It's an opinion piece. It's literally _right there in the title_ that you
should expect someone to be expressing an opinion, not engaging in objective
reporting.

------
gens
As an outsider whose only contact with New York Times is from submissions
here, it seems that they don't know what they are talking about most of the
time.

------
revelation
I love how the NYT turns their own ignorance of technology into some
condemnation of WikiLeaks. That tweet is perfectly fine. What exactly do they
believe "bypass" to mean? Of course their own misstep here is only referred to
as "a honest misunderstanding" of the generic "press".

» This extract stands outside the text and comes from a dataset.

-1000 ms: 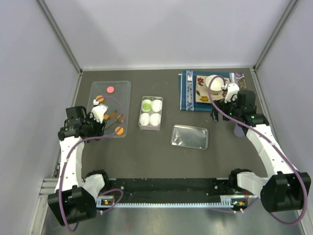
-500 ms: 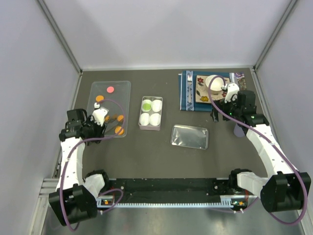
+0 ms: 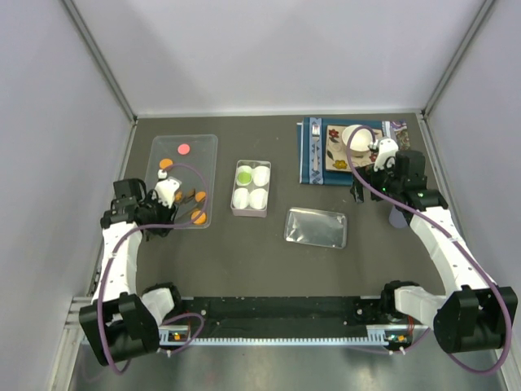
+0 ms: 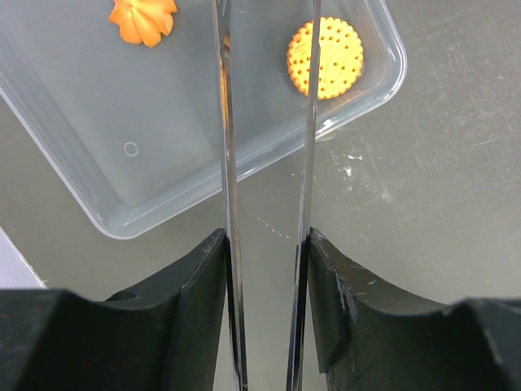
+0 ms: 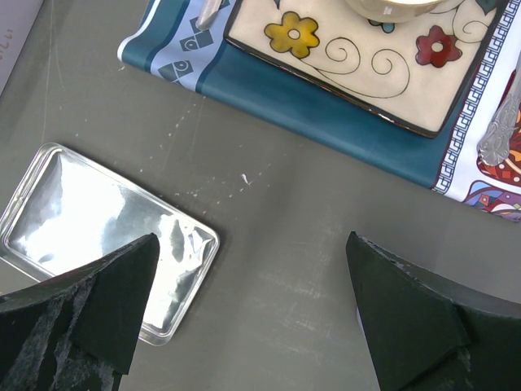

The article then goes on to explain what should have been researched from the
beginning and delivers the brilliant sentence

 _This should not come as a surprise._

Right. Here is the salient excerpt from the WikiLeaks release _linked in the
tweet_ (!):

 _These techniques permit the CIA to bypass the encryption of WhatsApp,
Signal, Telegram, Wiebo, Confide and Cloackman by hacking the "smart" phones
that they run on and collecting audio and message traffic before encryption is
applied._

You turned a tweet into a press article, didn't bother to read the referred
article and then have the audacity to depict that as some sort of deliberate
misinformation campaign in yet another article instead of simply admitting you
rushed for the clicks. On the upside, it is now much clearer that it's maybe
not only WL that is in the business of misinformation..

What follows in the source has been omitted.